In 1988 Bon Jovi were living with the pressure of following up Slippery When Wet. Fifteen years on, we discovered how recording New Jersey and the tour that followed nearly spelled the end

His back is turned to the camera, and he’s wearing a full-length coat: it seemed that Jon Bon Jovi, the man who had craved fame and respect through his music – and got it in bucketloads with the band’s 1986 breakthrough album Slippery When Wet – now wanted to escape the adulation and glory that he had once wanted so passionately.

That photograph appears on the inside sleeve of Bon Jovi’s fourth album, the one intended to capitalise on the phenomenal success of Slippery...: it was called New Jersey. And it was very nearly their last.

“In retrospect, I can see that I was trying to hide,” Jon admitted to CR some 15 years later. “This is what I wanted to do, to still be here in 20 years’ time. It’s what I aimed for back then.” (And it follows that he succeeded, given that he and his band were back in the UK that same June for another one of their monster arena tours, culminating in a one-off show in London’s Hyde Park on June 28, 2003.)

But let’s backtrack for a moment. It’s 1986, and Bon Jovi are about to release their third album. They didn’t know it at the time, of course, but it was a record that would change forever the course of the lives of the quintet from New Jersey.

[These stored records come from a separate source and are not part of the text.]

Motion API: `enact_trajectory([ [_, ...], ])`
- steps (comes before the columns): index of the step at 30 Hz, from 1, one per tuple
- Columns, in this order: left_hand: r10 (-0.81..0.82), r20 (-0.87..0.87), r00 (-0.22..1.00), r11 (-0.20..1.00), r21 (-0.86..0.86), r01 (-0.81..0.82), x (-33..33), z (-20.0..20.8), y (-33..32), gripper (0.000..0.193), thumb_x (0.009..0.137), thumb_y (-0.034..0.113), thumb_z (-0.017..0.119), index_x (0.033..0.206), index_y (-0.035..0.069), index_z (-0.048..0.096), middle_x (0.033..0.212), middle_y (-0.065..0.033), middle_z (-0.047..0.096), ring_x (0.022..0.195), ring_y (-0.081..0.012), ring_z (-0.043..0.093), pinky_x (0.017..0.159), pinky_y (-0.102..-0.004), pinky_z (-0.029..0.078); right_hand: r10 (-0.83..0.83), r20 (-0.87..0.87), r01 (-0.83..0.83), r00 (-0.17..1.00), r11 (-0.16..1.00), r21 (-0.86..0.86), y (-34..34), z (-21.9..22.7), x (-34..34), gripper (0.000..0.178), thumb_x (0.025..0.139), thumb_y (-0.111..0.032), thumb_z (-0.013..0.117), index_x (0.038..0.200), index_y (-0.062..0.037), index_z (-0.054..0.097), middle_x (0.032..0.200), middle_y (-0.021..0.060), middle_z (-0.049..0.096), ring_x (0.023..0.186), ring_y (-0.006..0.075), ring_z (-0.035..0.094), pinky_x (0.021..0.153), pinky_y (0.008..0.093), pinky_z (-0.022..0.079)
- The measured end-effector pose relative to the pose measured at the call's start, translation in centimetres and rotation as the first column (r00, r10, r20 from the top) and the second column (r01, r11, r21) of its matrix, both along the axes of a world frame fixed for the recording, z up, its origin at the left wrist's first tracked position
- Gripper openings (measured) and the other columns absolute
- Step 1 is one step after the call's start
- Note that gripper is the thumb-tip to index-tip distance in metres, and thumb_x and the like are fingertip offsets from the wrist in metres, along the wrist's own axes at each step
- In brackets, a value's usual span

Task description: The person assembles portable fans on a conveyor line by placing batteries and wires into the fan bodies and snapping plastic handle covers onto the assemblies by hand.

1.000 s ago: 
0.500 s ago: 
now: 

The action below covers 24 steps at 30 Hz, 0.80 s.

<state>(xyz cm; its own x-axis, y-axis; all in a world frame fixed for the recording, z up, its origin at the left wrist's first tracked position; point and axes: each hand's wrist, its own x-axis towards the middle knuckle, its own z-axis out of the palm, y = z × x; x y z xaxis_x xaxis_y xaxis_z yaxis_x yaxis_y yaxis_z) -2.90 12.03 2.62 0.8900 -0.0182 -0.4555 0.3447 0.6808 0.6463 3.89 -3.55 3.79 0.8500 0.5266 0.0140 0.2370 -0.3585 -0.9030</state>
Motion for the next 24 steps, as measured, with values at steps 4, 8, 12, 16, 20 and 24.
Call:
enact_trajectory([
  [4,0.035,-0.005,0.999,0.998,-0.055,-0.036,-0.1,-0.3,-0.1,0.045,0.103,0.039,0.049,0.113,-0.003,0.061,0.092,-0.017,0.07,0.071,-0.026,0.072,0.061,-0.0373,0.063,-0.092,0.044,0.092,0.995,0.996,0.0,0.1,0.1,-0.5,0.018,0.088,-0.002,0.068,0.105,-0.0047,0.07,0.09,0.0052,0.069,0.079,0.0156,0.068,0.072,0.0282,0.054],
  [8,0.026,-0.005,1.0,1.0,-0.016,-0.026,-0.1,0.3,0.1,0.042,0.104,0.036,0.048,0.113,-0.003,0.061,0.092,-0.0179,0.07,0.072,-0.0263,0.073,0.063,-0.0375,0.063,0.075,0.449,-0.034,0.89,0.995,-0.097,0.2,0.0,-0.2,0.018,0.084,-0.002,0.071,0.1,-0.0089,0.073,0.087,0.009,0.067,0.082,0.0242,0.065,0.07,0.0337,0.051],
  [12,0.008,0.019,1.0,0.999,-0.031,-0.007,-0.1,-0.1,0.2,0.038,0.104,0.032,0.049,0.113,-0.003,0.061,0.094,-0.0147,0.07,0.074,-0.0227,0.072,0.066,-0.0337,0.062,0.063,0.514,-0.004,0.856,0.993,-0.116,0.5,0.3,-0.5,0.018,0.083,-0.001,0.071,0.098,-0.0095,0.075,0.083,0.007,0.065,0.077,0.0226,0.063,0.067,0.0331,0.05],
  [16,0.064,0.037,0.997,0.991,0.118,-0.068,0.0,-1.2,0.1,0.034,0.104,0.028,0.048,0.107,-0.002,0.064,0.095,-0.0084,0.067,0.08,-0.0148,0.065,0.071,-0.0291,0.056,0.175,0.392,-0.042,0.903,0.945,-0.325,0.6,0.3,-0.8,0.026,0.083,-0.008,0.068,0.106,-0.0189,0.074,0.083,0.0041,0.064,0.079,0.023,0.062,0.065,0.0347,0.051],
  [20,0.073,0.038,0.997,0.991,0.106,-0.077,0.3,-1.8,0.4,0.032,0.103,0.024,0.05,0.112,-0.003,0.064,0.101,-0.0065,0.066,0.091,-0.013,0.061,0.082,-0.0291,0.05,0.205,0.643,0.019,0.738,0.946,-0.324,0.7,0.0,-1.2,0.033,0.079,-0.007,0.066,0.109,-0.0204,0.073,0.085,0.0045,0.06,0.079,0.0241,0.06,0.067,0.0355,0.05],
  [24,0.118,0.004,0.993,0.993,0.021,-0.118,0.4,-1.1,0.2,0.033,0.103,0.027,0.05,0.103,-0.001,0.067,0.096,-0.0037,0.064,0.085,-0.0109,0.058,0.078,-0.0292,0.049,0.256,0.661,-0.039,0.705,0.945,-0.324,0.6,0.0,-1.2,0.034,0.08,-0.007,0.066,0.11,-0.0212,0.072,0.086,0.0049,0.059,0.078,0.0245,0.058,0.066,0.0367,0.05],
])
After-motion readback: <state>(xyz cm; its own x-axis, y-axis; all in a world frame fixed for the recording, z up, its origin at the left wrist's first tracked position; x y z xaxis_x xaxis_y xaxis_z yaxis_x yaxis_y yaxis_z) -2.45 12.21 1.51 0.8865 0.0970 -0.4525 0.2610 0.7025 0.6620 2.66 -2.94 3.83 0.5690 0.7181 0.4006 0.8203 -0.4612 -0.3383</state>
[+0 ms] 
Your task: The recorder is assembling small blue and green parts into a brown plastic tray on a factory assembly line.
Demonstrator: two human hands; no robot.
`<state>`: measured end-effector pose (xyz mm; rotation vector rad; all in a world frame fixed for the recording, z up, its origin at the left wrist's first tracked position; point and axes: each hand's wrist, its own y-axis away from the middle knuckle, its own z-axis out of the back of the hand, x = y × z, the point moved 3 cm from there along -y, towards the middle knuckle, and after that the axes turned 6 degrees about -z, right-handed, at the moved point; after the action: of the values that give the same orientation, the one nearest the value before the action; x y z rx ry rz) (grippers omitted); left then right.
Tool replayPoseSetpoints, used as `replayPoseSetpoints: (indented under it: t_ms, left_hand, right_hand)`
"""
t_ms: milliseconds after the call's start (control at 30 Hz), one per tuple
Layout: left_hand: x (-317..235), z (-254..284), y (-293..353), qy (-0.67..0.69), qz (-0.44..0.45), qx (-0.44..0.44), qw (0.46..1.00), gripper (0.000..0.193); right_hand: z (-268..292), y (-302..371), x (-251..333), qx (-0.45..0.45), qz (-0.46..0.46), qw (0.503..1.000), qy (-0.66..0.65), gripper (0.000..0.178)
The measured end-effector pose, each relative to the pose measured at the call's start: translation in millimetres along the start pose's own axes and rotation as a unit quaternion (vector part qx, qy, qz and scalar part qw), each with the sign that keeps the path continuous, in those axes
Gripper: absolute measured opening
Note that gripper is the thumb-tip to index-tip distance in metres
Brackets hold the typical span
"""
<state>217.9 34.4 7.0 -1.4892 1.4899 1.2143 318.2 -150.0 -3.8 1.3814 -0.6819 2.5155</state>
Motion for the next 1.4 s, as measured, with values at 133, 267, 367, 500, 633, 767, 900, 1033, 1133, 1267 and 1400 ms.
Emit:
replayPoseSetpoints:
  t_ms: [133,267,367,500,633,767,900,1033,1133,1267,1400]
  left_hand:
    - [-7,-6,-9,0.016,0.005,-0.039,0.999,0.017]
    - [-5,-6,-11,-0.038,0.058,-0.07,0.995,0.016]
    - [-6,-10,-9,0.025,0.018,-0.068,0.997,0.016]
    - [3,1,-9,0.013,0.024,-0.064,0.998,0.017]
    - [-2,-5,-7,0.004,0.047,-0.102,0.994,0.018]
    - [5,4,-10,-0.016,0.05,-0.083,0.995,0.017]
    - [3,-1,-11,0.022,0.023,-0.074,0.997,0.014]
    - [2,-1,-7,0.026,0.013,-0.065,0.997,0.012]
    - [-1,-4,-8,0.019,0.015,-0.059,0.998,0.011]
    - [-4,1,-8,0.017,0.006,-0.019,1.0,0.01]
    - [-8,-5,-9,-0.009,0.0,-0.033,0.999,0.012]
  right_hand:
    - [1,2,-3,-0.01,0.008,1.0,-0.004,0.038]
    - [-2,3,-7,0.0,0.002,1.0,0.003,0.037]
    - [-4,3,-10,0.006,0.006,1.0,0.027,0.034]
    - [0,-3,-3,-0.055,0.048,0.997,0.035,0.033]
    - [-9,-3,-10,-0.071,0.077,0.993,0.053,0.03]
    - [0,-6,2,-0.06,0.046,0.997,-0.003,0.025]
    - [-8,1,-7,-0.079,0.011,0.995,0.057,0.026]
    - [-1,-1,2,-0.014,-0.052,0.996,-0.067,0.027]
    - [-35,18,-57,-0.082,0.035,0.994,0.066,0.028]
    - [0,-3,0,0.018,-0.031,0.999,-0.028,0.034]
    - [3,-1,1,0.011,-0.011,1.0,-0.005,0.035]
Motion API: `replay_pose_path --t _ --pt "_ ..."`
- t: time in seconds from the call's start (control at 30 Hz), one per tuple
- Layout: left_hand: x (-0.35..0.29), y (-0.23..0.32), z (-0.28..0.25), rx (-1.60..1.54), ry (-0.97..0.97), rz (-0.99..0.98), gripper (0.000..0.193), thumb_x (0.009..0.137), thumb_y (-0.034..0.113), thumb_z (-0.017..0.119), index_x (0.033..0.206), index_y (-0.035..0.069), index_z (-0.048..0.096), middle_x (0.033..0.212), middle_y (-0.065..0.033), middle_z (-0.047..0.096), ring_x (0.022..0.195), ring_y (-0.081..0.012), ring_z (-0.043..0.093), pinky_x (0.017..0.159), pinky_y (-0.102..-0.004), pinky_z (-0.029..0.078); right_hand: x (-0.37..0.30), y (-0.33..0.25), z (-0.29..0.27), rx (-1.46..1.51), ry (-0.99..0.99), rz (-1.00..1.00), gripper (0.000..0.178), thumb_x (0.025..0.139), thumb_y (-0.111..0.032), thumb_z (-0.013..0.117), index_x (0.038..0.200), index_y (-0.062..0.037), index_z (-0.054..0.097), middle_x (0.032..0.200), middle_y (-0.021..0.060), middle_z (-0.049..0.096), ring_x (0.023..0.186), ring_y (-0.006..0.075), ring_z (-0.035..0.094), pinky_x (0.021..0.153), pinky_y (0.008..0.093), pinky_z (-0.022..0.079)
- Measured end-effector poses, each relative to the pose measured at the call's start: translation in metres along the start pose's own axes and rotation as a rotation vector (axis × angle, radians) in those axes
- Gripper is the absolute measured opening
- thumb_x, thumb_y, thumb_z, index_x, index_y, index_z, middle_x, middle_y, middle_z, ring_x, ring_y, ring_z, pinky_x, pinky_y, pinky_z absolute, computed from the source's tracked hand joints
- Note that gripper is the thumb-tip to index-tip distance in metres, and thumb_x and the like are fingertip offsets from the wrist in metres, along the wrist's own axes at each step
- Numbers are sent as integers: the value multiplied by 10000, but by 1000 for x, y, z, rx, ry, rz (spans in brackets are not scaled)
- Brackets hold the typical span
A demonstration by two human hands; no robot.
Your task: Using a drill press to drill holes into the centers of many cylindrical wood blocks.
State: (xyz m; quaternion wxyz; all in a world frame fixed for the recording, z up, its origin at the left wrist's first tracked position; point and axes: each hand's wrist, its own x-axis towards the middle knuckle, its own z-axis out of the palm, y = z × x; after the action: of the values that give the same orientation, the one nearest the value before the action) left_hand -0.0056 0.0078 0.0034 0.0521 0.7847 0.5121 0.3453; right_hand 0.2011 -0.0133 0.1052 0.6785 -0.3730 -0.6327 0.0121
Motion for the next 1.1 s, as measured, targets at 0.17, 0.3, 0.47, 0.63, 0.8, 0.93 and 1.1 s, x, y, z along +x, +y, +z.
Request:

“It was time. The third record was going to be make-or-break time,” Jon Bon Jovi said. And he was right. That 86 third record was Slippery When Wet: the multi-million-selling album that catapulted the band into the kind of fame that kids in bands can only dream about. But Bon Jovi’s success surpassed even those wildest fantasies. On the tour that the band undertook to support Slippery..., they had played to somewhere in the region of four million people – an incredible feat in its own right.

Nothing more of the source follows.